A BLACK schoolteacher wept as he told an employment tribunal he had been “abandoned” by the white community.

Emmanuel Forson, of Fronks Road, Dovercourt, told the hearing how a pupil assaulted him and another threatened to slap him in classrooms at The Harwich School.

The father-of-two began working as a maths teacher at the Dovercourt school in 2004.

He claims the school’s governors racially discriminated against him and he was unfairly dismissed.

He was suspended from the school in November 2007.

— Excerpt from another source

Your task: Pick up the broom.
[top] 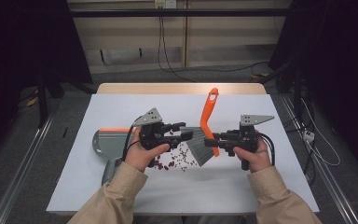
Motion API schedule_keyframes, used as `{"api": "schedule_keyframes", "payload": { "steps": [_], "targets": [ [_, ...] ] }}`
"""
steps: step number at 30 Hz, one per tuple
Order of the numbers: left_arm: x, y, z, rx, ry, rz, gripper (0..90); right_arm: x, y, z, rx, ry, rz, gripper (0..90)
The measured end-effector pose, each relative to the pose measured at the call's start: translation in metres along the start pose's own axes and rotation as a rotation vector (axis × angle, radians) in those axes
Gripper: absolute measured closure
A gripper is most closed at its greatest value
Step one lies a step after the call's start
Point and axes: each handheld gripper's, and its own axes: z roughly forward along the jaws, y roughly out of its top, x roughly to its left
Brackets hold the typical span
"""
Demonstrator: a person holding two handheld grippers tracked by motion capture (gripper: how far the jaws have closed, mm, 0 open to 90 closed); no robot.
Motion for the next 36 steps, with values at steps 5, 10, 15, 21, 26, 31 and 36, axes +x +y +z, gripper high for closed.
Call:
{"api": "schedule_keyframes", "payload": {
  "steps": [5, 10, 15, 21, 26, 31, 36],
  "targets": [
    [0.003, -0.001, -0.006, 0.036, 0.065, 0.022, 23.4, -0.001, 0.003, -0.009, 0.010, -0.118, 0.004, 70.3],
    [0.006, -0.001, -0.016, 0.044, 0.101, 0.048, 16.9, 0.002, 0.009, -0.014, 0.033, -0.227, -0.004, 70.3],
    [0.009, -0.003, -0.025, 0.051, 0.133, 0.065, 14.0, 0.002, 0.011, -0.017, 0.064, -0.320, -0.026, 70.2],
    [0.015, -0.006, -0.037, 0.054, 0.168, 0.075, 12.0, -0.003, 0.010, -0.021, 0.081, -0.394, -0.030, 70.2],
    [0.019, -0.008, -0.046, 0.056, 0.208, 0.086, 11.3, -0.006, 0.011, -0.024, 0.104, -0.485, -0.029, 70.2],
    [0.025, -0.012, -0.056, 0.055, 0.226, 0.077, 10.9, -0.009, 0.010, -0.026, 0.119, -0.547, -0.019, 70.2],
    [0.032, -0.018, -0.067, 0.056, 0.251, 0.072, 10.3, -0.010, 0.010, -0.021, 0.152, -0.603, -0.033, 70.3]
  ]
}}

On Wednesday he told the tribunal at Bury St Edmunds how on several occasions, teachers at the Hall Lane school had not dealt with complaints he made about racism from pupils.

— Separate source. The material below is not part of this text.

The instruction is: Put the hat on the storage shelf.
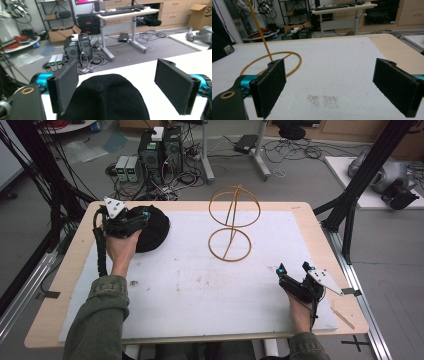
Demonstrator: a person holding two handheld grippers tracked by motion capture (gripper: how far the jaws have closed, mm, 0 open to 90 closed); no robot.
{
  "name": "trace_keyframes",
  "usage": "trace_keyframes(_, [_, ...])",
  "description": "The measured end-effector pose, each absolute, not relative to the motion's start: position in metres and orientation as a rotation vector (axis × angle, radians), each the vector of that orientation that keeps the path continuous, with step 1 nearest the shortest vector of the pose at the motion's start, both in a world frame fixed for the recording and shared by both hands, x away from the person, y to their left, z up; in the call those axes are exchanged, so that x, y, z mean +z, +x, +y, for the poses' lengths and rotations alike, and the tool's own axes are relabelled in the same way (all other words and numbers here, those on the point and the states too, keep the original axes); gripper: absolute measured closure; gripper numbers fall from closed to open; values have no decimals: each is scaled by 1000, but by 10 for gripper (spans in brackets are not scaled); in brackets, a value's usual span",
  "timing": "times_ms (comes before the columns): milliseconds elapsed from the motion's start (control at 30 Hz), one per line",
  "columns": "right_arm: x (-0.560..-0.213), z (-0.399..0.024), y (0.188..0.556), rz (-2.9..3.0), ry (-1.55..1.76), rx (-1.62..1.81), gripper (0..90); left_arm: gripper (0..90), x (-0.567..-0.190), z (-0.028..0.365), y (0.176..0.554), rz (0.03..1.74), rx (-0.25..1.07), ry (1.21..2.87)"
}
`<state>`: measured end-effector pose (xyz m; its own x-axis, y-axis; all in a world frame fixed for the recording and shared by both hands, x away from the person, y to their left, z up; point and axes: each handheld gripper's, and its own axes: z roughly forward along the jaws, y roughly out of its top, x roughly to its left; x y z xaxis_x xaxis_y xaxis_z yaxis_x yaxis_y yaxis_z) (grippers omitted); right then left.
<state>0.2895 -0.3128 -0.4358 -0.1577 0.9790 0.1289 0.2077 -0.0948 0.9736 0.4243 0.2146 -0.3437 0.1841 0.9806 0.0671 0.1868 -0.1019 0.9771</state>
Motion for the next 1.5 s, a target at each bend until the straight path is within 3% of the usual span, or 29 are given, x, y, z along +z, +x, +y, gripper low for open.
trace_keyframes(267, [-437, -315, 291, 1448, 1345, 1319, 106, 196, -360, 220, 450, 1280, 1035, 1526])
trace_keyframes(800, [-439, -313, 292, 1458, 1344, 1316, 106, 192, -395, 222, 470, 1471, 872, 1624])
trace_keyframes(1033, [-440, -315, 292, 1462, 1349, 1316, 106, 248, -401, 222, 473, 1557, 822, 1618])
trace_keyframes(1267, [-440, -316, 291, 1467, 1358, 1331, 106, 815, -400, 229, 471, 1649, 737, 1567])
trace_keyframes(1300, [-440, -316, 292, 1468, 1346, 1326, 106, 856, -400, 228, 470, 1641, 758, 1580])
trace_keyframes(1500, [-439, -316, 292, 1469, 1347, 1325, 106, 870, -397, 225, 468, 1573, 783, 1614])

Records of such incidents were not properly documented, he said.

The 46-year-old told how in October last year, a Year 11 pupil assaulted him which resulted in him seeing his GP.

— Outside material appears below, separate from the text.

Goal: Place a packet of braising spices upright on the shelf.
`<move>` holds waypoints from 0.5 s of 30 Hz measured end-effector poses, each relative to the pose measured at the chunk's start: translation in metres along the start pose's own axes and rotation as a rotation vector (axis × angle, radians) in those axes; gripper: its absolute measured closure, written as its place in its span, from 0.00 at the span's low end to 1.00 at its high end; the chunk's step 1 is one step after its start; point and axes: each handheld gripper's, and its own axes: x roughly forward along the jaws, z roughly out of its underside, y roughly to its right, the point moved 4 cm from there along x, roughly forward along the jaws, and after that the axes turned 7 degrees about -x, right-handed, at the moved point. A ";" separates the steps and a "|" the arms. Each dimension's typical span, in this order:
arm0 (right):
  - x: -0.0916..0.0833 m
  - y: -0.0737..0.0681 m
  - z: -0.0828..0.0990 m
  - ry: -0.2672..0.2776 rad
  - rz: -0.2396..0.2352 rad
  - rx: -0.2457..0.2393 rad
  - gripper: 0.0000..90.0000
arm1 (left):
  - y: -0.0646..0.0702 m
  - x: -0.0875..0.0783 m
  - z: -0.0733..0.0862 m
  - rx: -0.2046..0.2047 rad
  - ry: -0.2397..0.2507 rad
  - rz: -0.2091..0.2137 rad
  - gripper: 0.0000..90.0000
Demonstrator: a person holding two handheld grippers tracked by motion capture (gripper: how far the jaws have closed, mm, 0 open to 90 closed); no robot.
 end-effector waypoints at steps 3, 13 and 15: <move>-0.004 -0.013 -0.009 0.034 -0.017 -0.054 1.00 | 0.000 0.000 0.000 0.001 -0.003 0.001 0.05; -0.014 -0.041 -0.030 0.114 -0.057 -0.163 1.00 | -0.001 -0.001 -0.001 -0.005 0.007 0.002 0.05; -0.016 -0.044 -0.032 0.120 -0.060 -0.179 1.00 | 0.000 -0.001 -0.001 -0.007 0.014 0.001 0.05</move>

He said: “He grabbed my neck and twisted it badly in front of the class. This was reported to the senior management team. He [the pupil] later apologised but I saw this is to be racial assault.”

“This incident was not documented by the school. It appears The Harwich School has no concept of racism at all,” he added.

On another occasion, he told how a pupil had drawn a picture of a monkey and said ‘Sir, this is you’.

Dr Forson said the student’s misbehaviour was reported but he received no feedback and the incident was not put on his teaching file.

He said the school’s head teacher, Nigel Mountford, would ask teachers to fill out forms to report bad behaviour.

Dr Forson said he was told, “not to give out the forms like confetti.”

In another incident he alleged that when he told a pupil to stop using a mobile phone in a classroom, the pupil threatened to slap him.

“Again this incident was not recorded and no report was put on my file,” he said.

.Judge Pritchard-Witts adjourned yesterday’s hearing after Dr Forson broke down in tears, as he read his statement.

The hearing was due to continue.

Evidence is yet to be heard from The Harwich School.